Red Hat Bugzilla – Bug 990684
software raid1 devices without UUID in fstab result in failed boot after upgrade to dracut-029
Last modified: 2013-08-05 10:26:37 EDT
Description of problem:
Software raid1 partitions (which have been defined in /etc/fstab without UUID's) fail to boot after upgrading (among others) dracut and kernel; kernel-3.9.10 and up does not boot, kernel-3.9.6-200.fc18 still works fine
Version-Release number of selected component (if applicable):
Try to reboot to a new kernel. 3.9.10 and 3.9.11 did not work. I suspect this is due to the fact that these kernels were installed after dracut had been upgraded (Sun 07 Jul 2013 08:50:28 PM EEST). Changelog of dracut suggests that major modifications have occurred, including upgrade from 024 to 029.
Steps to Reproduce:
1. Install a new kernel using a new dracut in a system like this, and observe a failed boot
Boot fails with error logs such as (typed up, sorry..):
dracut-initqueue: Warning: Could not boot
dracut-initqueue: warning /dev/md2 does not exist
kernel log reveals among others:
md124: unknown partition table
md124: detected capacity change 0 -> 42....
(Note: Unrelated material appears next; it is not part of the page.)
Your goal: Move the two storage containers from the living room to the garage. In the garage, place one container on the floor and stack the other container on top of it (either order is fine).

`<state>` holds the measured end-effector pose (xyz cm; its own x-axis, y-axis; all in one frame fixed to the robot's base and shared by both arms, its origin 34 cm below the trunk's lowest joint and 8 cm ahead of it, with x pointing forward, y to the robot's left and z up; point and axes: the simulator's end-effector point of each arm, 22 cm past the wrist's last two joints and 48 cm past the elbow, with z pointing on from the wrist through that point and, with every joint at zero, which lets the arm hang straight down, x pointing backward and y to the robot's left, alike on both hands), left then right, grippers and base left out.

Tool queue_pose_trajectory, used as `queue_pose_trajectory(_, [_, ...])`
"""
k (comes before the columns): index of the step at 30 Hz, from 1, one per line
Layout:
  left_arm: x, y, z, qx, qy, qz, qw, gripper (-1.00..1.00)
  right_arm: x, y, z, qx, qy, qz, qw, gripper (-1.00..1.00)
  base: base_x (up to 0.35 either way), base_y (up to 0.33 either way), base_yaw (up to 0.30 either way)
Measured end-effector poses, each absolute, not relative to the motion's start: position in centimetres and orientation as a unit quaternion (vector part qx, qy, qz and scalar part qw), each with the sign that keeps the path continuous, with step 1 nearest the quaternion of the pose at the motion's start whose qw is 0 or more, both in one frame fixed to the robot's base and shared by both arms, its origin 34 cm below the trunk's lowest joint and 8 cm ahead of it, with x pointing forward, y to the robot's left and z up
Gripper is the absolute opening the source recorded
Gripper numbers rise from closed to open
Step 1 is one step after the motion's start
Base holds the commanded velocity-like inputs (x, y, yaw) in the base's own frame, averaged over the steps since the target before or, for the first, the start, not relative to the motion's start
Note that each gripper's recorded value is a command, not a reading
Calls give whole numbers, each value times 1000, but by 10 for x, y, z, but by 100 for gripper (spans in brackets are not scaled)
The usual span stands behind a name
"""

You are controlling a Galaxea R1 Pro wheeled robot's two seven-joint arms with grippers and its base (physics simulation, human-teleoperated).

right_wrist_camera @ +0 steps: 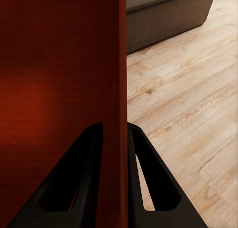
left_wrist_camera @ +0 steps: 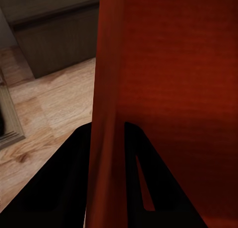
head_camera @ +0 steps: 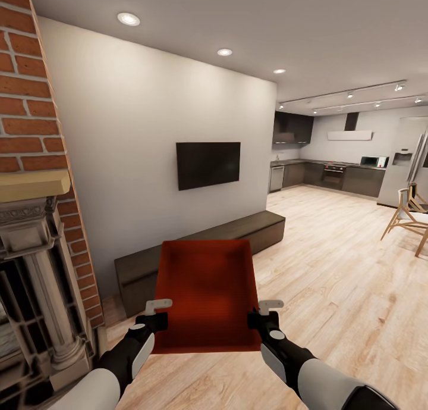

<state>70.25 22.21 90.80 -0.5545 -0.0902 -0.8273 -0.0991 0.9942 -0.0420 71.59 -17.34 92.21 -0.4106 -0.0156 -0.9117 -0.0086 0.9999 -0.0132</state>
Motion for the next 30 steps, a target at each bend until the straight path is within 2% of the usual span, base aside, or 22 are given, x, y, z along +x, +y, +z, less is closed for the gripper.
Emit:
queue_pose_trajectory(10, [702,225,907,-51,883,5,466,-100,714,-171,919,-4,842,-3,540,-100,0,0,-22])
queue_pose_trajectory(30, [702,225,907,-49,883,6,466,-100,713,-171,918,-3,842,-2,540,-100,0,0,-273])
(the same for all md devices, md124, md125, md126, md127 - see the latter bug report, comment 5, below for similar issues)
/etc/fstab is as follows:
/dev/md2 / ext3 defaults 1 1
/dev/md3 /home ext3 defaults 1 2
/dev/md1 /tmp ext3 defaults 1 2
/dev/md0 /boot ext3 defaults 1 2
tmpfs /dev/shm tmpfs defaults 0 0
devpts /dev/pts devpts gid=5,mode=620 0 0
sysfs /sys sysfs defaults 0 0
proc /proc proc defaults 0 0
LABEL=SWAP-sdb3 swap swap defaults 0 0
LABEL=SWAP-sda3 swap swap defaults 0 0
I found two a bit similar bugs, https://bugzilla.redhat.com/show_bug.cgi?id=981165 and https://bugzilla.redhat.com/show_bug.cgi?id=895805.
I successfully worked around the problem by replacing /dev/mdX in fstab with UUID's as suggested in the latter bug report, comment 5; then I removed the latest kernel and reinstalled it, forcing reconstruction of initrd images. Then booting worked without a hitch. This was my first serious attempt at working around the problem; next in line would have been downgrading dracut and/or examining generated initrd images.
I didn't and probably can't dig into this deeper, but I thought to file this bug report just in case in case someone looks a bit deeper into dracut failure modes.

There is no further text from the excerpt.